Del secondo si ha un riconoscimento espresso al primo comma dell'art. 36, che si ricollega al tema della dignità:

Il lavoratore ha diritto ad una retribuzione proporzionata alla quantità e qualità del suo lavoro e in ogni caso sufficiente ad assicurare a sé e alla famiglia un'esistenza libera e dignitosa.

Per le donne le condizioni diventano ancora più stringenti, come testimonia l'art. 37:

La donna lavoratrice ha gli stessi diritti e, a parità di lavoro, le stesse retribuzioni che spettano al lavoratore. Le condizioni di lavoro devono consentire l'adempimento della sua essenziale funzione familiare e assicurare alla madre e al bambino una speciale adeguata protezione.

Se ne può trarre la seguente indicazione: ogni cittadino ha sì il diritto di lavorare, ma quando si parla di "lavoro" in Costituzione si intende un impiego che, da un lato, non urta la dignità della persona, e all'altro garantisce una retribuzione adeguata.
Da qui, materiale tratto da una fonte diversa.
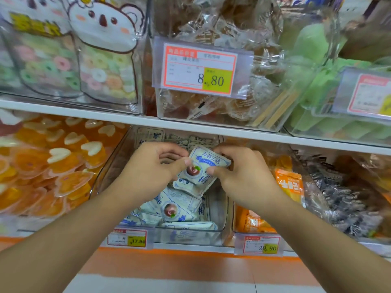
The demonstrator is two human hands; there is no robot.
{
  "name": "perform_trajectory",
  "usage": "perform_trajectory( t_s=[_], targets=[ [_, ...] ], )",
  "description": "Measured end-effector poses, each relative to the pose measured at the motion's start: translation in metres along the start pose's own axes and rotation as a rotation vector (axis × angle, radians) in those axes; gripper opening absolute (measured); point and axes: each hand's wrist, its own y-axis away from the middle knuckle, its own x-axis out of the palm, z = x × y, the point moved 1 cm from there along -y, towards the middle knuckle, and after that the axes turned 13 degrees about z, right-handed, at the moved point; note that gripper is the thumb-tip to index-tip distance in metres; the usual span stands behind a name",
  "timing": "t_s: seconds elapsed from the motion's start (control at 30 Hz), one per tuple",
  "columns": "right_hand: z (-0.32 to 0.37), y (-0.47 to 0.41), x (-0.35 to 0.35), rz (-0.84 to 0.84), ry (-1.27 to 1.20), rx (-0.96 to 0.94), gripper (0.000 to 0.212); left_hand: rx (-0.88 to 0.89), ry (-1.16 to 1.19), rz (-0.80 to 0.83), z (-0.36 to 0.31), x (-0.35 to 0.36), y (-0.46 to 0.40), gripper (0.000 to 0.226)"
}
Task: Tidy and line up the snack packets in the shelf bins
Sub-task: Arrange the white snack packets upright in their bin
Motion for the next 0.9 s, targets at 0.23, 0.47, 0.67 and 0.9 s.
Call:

Un lavoro dignitoso, in una parola. Ne consegue che non può essere considerata involontaria la disoccupazione di chi rifiuti un impiego non dignitoso, ovvero un impiego che non gli garantisca una retribuzione adeguata.
Queste considerazioni, peraltro, evidenziano un limite della proposta dei 5 stelle: il cittadino disoccupato perde il reddito di cittadinanza se rifiuta tre offerte di lavoro, qualunque esse siano. La necessità di evitare che la persona sia costretta ad accettare qualsiasi lavoro, messa in evidenza da Grillo, non viene assicurata in misura definitiva. 
Ancora una volta, sarebbe opportuno non lasciare al mercato la scelta dell'impiego cui adibire i disoccupati, bensì organizzare un programma di lavoro garantito che sappia valorizzare le competenze e le vocazioni di ciascuno, garantendo un trattamento retributivo adeguato.